Sokanu rates Construction Managers with a C employability rating, meaning this career should provide moderate employment opportunities for the foreseeable future. Over the next 10 years, it is expected the US will need 70,100 Construction Managers. That number is based on 17,800 additional Construction Managers, and the retirement of 52,200 existing Construction Managers.
Demand for Construction Managers
The overall job outlook for construction managers is positive. Growth in the field will be driven by new construction projects, as well as the need to retrofit and renovate older buildings for energy efficiency and upgrade roads, highways, bridges, water and sewer pipes, and other infrastructure. An expected relatively high rate of retirement of seasoned managers from this occupation will also contribute to opportunities for job seekers. As population increases and new schools and hospitals must be built, demand for construction managers will certainly rise. Besides the increase in construction levels, the trend toward more sophisticated and complicated projects, such as multipurpose structures and electronically controlled ‘smart’ buildings, should lead to more available positions for specialized management personnel. Stricter laws regulating construction materials and safety and environmental standards have complicated the construction process. This naturally places greater responsibility on construction managers and ultimately may result in more jobs in the field.

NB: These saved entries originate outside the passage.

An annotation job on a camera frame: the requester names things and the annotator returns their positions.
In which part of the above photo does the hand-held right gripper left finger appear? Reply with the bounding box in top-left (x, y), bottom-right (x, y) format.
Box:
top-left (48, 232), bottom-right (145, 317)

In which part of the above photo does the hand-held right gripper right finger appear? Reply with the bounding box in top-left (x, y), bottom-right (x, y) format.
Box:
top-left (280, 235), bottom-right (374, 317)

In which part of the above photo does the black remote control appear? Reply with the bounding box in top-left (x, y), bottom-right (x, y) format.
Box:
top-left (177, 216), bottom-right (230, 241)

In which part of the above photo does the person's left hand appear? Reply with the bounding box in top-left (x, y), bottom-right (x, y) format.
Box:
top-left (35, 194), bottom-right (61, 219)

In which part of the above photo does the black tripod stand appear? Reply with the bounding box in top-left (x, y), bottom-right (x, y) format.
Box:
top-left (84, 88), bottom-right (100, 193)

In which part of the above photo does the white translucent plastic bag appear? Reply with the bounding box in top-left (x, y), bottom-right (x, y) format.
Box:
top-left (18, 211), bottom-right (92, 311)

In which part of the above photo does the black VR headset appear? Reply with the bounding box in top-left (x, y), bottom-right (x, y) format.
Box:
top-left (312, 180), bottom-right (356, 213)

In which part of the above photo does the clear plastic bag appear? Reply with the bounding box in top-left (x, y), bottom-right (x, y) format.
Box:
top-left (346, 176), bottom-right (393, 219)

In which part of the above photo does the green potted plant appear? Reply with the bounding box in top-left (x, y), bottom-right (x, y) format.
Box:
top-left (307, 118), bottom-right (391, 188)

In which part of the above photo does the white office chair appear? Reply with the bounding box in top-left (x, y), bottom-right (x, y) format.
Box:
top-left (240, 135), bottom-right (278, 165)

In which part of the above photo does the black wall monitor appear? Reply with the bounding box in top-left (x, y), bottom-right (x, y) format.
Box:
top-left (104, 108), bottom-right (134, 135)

While growth is projected for this occupation, competition will remain strong as employers increasingly look to hire job candidates with a Bachelor’s Degree in construction science, civil engineering, or a related discipline. Also valuable in a competitive job market is the Certified Construction Manager (CCM) certification, offered through the Construction Management Association of America. Regardless of their qualifications, however, employment of construction managers is sensitive to economic fluctuations, which typically determine the number of active construction projects. Even in a slow economy, however, experienced managers may remain employed by performing planning, scheduling, and cost estimates for future projects. Advancement opportunities include roles as top-level managers, executives, independent consultants, and owners of construction management and contracting businesses. Some of these senior positions are typically only attainable with a Master’s Degree in construction science or management.
Supply of Construction Managers
The Construction Manager industry is not particularly concentrated in any state.